The cost of being highly autonomous is having a smaller impact. You have less resources to play with but you go fast. To get those highly leveraged outcomes you must give into dependency and leverage HQ. This can be slow and painful, but sometimes the outsized returns are worth it.
So how do you choose?
When should you be fully autonomous and when should you leverage existing resources?
“If you want to go fast, go alone. If you want to go far, go together.”
For the most part Go-To-Market motions are about speed, not distance. You’re looking for small, quick wins that compound over time. Therefore building a fully autonomous team is usually the best option.
However, you’ll have a tough time getting the board’s approval if you’re still pre-product market fit. As the saying goes “you don’t build a house on quicksand” and likewise you shouldn’t over invest in a new market before validating product-market-fit (PMF).

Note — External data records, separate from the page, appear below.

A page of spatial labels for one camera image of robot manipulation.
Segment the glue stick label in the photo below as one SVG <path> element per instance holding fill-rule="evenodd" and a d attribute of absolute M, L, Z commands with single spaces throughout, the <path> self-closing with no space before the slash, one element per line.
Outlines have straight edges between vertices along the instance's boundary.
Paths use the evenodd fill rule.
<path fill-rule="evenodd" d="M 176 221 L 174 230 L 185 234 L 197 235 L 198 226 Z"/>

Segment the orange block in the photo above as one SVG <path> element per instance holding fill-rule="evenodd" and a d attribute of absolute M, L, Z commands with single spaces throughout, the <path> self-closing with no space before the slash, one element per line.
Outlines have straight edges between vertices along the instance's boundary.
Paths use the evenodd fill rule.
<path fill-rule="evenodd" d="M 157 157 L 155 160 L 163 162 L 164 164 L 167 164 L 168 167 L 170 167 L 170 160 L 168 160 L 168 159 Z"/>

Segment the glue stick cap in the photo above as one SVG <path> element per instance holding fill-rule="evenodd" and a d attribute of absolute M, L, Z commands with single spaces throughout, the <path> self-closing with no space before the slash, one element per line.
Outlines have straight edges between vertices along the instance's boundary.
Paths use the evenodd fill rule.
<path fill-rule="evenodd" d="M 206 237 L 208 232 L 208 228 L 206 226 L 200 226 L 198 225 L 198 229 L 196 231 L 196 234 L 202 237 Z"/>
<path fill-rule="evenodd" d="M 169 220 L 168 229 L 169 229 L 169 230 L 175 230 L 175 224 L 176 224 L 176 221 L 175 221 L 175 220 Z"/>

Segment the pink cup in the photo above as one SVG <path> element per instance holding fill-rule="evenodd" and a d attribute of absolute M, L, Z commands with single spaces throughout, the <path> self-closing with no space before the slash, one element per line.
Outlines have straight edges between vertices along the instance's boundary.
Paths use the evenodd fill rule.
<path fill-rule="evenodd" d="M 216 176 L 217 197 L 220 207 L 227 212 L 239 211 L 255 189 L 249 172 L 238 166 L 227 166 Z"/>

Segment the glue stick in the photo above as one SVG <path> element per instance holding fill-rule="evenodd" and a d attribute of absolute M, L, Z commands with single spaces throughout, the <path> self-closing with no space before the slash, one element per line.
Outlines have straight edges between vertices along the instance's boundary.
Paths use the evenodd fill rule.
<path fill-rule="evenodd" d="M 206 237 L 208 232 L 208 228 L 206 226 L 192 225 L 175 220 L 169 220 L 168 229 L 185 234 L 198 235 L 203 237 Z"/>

“If you haven’t validated product market fit in your new market you should optimize using existing resources instead of hiring locally”
What about if you’ve already got PMF? Should you go crazy and rebuild sales, marketing, product, and engineering locally? Probably not.
There are two factors that go in to deciding whether to hire locally versus leveraging existing teams:
- How aligned are your current goals with HQ
- Do you need small quick wins or are slow big wins ok
How aligned are your goals with HQ
When your goals perfectly align with those of your core markets then leverage is powerful. The problem is they rarely overlap, and when they do it probably won’t last for long. When your goals don’t overlap it’s better to hire locally.
Let’s say you are a German company with a German blog, and you’re expanding to the US. Writing an English first blog is not going to be the top priority of your core market. Therefore hiring a local American blog writer would be a wise move.
Small quick wins versus slow big wins
When you need quick results you need autonomy. Quick results mean smaller sized however. You may be increasing traffic to your website, or building a new pitch deck. These items tend not to need the backing of HQ and can easily be done with the help of a local team.
But let’s say you’re eyeing up channel partnerships as a potential acquisition channel. You have a partnerships team back home who take care of this in your core markets. Should you hire a local partnerships person along with your new marketer? Probably not.
Channel partnerships are usually a scale play. They come later on. They’re long and slow to build. Hiring a local partnerships person would have a small impact towards a long term goal. Far better to leverage your partnerships team back home by investing now for a future big win.